Mais une nouvelle épreuve l'attend lorsque le shérif vient l'informer que, pour payer sa caution, Jessup Dolly a hypothéqué leur maison. S'il ne se présente pas au tribunal pour son jugement, la famille sera expulsée.
Ree décide donc de retrouver son père, mort ou vif, pour éviter qu'elle et les siens échappent à ce triste sort.
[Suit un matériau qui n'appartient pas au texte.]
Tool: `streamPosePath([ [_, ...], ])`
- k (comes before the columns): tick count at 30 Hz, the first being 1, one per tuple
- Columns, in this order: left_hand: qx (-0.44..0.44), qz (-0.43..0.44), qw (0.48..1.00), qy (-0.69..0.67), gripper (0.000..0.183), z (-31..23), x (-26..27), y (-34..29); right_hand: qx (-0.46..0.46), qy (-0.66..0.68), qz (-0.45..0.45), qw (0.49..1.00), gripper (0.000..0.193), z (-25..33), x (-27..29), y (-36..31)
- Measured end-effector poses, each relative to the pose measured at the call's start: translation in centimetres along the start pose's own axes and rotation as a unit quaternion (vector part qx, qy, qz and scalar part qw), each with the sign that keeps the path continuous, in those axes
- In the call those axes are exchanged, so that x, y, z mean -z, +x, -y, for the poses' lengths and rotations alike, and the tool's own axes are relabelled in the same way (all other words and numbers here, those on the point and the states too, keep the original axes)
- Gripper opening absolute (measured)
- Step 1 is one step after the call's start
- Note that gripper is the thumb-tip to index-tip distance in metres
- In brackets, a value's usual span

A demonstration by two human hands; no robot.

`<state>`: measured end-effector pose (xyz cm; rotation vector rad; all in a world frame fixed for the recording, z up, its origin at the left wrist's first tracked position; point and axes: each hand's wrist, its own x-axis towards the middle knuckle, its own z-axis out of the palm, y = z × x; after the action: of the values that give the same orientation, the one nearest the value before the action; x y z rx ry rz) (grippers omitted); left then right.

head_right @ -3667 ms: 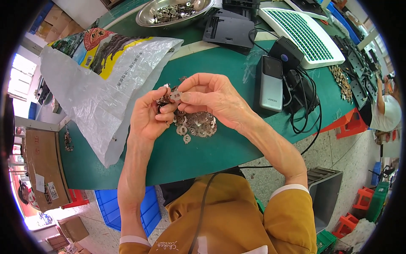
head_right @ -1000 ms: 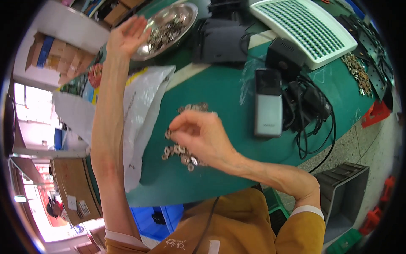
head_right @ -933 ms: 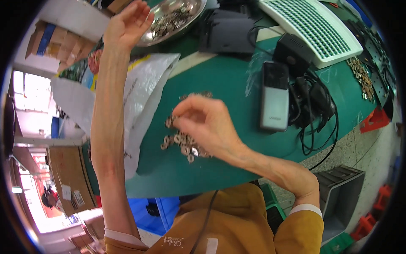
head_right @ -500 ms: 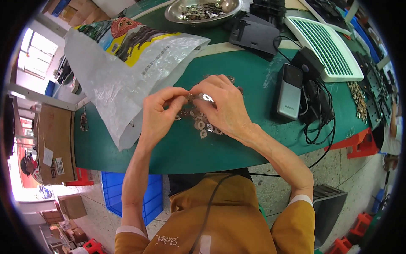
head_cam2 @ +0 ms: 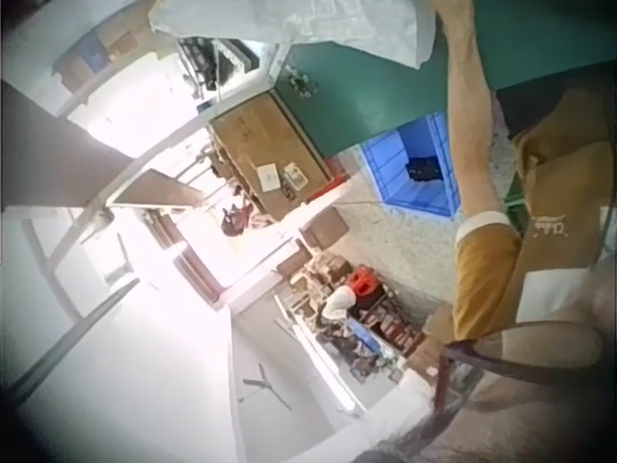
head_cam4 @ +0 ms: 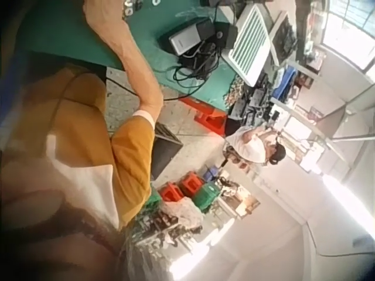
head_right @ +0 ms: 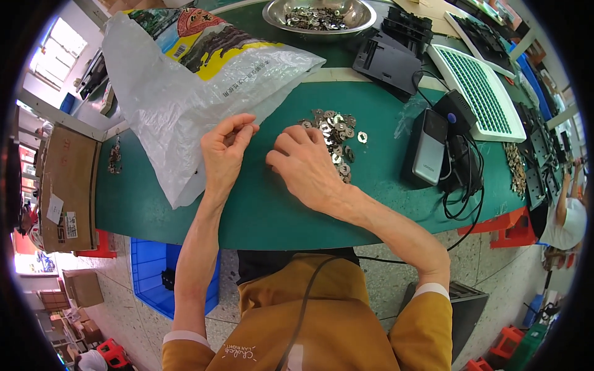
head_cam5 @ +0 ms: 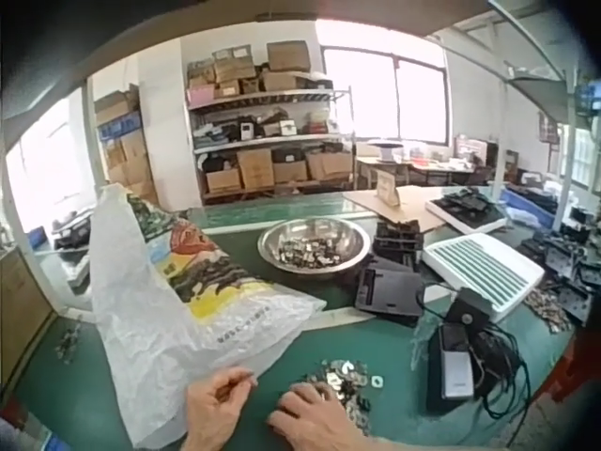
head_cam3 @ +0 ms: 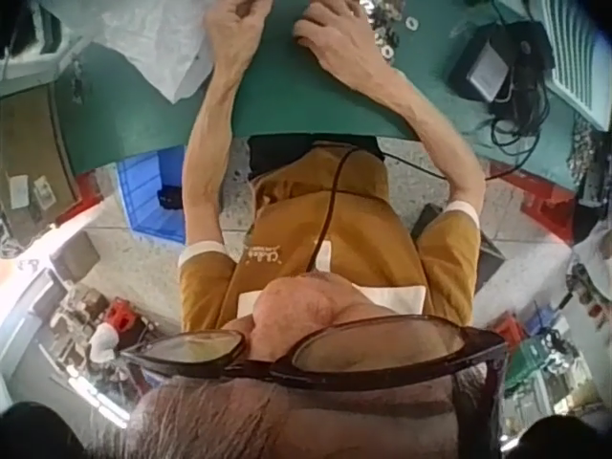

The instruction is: The person sorts small metal rings by hand on a green workbench, inspecting them one by one.

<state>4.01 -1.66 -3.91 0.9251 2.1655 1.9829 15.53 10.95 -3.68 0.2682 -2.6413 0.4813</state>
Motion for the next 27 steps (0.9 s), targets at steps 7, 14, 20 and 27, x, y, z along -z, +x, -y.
streamPosePath([
  [7,0.043,0.054,0.994,-0.083,0.017,-1.2,-0.6,-0.4,-0.043,0.056,-0.056,0.996,0.013,-1.1,1.1,0.1],
  [14,0.022,0.189,0.971,-0.145,0.027,-1.7,-1.1,-0.8,-0.142,0.264,-0.124,0.946,0.010,-1.6,2.3,0.1],
  [20,0.003,0.205,0.962,-0.179,0.028,-1.9,-1.2,-1.0,-0.293,0.521,-0.042,0.801,0.009,-1.4,3.2,0.4],
  [27,0.023,0.202,0.961,-0.189,0.014,-1.5,-0.7,-0.5,-0.321,0.596,0.034,0.735,0.010,-1.5,4.0,0.5],
])
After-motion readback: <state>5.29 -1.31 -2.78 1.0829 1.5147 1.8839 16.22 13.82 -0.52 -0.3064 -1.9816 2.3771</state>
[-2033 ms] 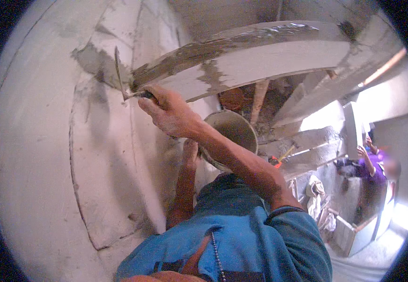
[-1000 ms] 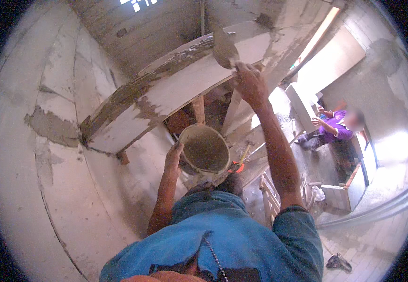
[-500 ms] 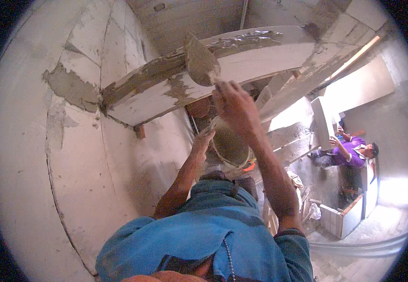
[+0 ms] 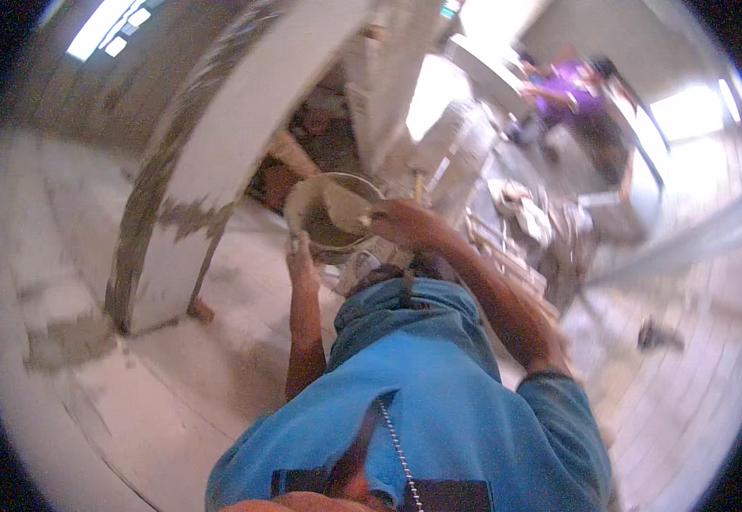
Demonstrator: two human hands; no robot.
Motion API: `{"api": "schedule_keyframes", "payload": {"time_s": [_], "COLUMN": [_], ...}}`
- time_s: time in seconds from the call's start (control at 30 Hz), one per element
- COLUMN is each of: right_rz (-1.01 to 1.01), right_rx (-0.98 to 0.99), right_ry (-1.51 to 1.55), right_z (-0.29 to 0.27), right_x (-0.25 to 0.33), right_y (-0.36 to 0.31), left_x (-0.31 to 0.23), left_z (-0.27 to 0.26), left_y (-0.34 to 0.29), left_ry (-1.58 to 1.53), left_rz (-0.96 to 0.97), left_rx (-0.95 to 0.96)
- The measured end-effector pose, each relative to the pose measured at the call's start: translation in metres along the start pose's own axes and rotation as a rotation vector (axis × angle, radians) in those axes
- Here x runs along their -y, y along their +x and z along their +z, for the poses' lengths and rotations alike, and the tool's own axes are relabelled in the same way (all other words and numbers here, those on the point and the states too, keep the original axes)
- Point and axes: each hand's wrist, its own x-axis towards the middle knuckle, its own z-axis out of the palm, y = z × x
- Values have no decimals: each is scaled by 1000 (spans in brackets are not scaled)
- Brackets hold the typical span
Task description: The person applies cement to a ceiling using a trowel and bucket, then uses a hammer to chip away sections of the ceiling. They measure the ceiling with a tape measure and cut a piece of wood with a hand saw. The person continues to apply cement and chip away at the ceiling throughout the video.
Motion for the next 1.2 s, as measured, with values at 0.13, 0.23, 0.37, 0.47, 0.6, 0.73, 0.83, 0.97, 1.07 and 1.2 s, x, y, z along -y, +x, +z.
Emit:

Mais elle ignore complètement où se cache Jessup et aussi bien ses proches que ses amis ne sont pas disposés à aider la jeune fille car les méfaits de son père les gênent tous dans leurs propres combines...

J'avais, aux débuts de ce blog (c'était mon deuxième article), écrit une critique groupée au sujet de deux adaptations en bande dessinée de deux romans policiers parus chez Rivages (Shutter Island, de Dennis Lehane et Christian De Metter ; et Pierre qui roule, de Donald Westlake et Lax) que j'avais beaucoup appréciées. Un Hiver de Glace appartient à la même collection, dirigée par François Guérif et Matz, mais il s'agit moins d'un polar que d'un roman noir.

L'auteur du texte original, Daniel Woodrell, est né en 1953 et il est originaire des Monts Ozark, décor de ce récit. Il a été membre des Marines, puis a sillonné les Etats-Unis, vivant de petits boulots, reprenant ses études avant de se consacrer à l'écriture.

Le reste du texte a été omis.